Dockerized, Spring Boot and Postgres -powered backend for an app for scheduling events with your friends!
- Make sure you are connected to the internet
- Prerequisites: Docker, e.g. version 20.10.12 and docker compose v2.12.0
- Run backend with
docker compose up
in the repo root directory. - The app is now served in
localhost:8080
.
- Make sure you are connected to the internet
- Prerequisites: Java 19 with compatibatle Maven
- Build with Maven in repo root dir:
./mvnw clean package -DskipTests
- Then run the backend, again with docker compose up
Architecture was inspired by microservices and layered architecture. It consist of a containerized service, that defines an RESTful API, accepts JSON, performs some basic data validation and persists the data in a database.

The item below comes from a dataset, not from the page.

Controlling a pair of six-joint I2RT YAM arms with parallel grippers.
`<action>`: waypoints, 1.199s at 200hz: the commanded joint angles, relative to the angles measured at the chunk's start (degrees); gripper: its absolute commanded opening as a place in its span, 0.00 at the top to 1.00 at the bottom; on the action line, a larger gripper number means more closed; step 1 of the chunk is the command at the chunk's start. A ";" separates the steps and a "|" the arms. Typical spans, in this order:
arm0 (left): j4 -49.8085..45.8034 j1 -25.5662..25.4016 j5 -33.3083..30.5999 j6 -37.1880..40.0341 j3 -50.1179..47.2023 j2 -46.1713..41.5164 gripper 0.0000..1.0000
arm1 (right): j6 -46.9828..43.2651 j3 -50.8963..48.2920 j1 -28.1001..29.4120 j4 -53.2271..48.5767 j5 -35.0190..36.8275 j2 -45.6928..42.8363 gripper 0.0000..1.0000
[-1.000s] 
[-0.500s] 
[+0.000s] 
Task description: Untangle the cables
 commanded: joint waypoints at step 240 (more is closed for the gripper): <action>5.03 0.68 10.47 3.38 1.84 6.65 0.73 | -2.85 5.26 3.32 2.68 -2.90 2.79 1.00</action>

The layered structure of the service itself is best explained as an image that illustrates data flow through the service. See figure 1.
Implementation considers logging and handling Java-required boilerplate, illustrates some exception handling and data formatting.

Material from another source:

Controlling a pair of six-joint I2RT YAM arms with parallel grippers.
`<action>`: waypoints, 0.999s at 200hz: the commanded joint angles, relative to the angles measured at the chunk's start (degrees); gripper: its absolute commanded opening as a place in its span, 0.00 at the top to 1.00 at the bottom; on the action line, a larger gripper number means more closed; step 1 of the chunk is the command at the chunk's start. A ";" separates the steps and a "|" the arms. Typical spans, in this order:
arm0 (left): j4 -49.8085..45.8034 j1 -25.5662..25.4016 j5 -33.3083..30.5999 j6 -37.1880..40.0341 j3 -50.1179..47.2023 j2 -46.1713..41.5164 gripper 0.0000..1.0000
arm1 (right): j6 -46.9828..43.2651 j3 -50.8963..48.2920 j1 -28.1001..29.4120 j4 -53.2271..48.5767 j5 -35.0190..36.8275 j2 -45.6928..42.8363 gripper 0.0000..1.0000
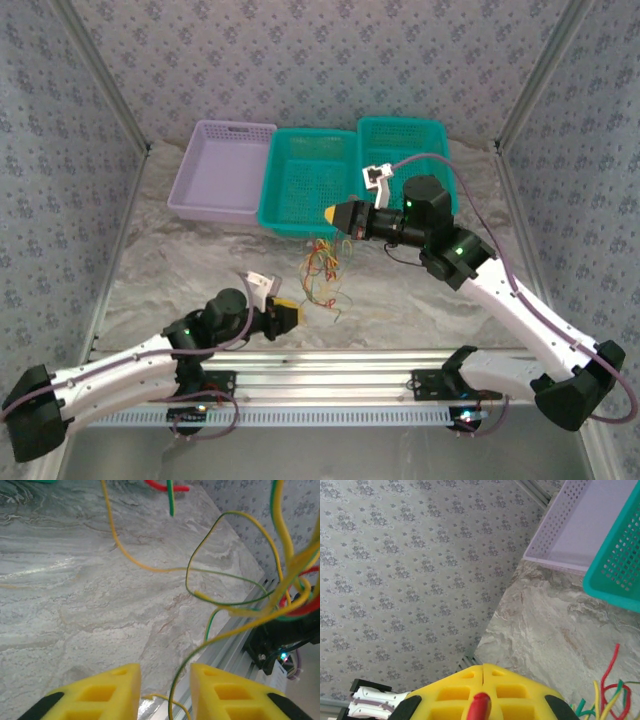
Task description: Untangle the cables
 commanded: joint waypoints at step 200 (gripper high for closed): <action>-10.27 2.73 -2.41 0.75 -0.10 -12.48 1.00 | -2.82 3.50 -18.89 -10.59 -2.43 -1.50 1.00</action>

Figure 1: Data flow through the app.
Implementation as per defined in Eventshuffle backend API. Implementation is partial and consists of endpoints:
- List all events via GET to
/api/v1/event/list
- Create an event via POST to
/api/v1/event
- Show an event* via GET to
/api/v1/event/{id}
- with the restriction that the attribute
votes
does not yet receive or display data.
That is, voting-related features are not yet implemented, including the API endpoints:
- Voting an event via
POST
to/api/v1/event/{id}/vote
- Showing the results of an event via
GET
to/api/v1/event/{id}/results
- Main deficit is no tests whatsoever :( Can't really know if it works, or be assured of no-regression withouth tests. For example, I'm rather certain the API is somewhat fragile, since I tested few negative cases manually. The pitfalls would get exposed through testing.
- Exposing DB IDs to client. Could be mapped to another ID for security.
- DB-modeling.
- Also forgot to check that application/json -headers are required, in and out.

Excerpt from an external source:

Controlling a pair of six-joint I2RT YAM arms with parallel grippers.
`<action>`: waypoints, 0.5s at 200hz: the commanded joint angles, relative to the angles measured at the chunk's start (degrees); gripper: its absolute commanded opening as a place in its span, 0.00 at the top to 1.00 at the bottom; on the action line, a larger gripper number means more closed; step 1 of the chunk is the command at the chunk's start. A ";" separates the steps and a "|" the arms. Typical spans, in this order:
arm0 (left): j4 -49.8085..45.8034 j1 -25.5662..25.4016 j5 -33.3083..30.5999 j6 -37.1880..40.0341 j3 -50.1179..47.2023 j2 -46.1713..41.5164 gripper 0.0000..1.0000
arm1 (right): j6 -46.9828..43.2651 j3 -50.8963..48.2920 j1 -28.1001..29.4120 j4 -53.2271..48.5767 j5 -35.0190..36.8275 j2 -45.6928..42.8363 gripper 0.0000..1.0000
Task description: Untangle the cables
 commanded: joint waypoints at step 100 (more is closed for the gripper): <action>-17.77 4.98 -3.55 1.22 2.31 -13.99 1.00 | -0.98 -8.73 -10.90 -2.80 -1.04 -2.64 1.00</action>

- No user account / session / permission management. If implemented, would be it's own (micro)service (or two), e.g. "user-registering-service".
- Against the principle of using domain-specific terms in the software, familiar from domain-driven design (DDD), this app uses the term "happening" instead of "event" to keep events from getting mixed up with handling of (application) events.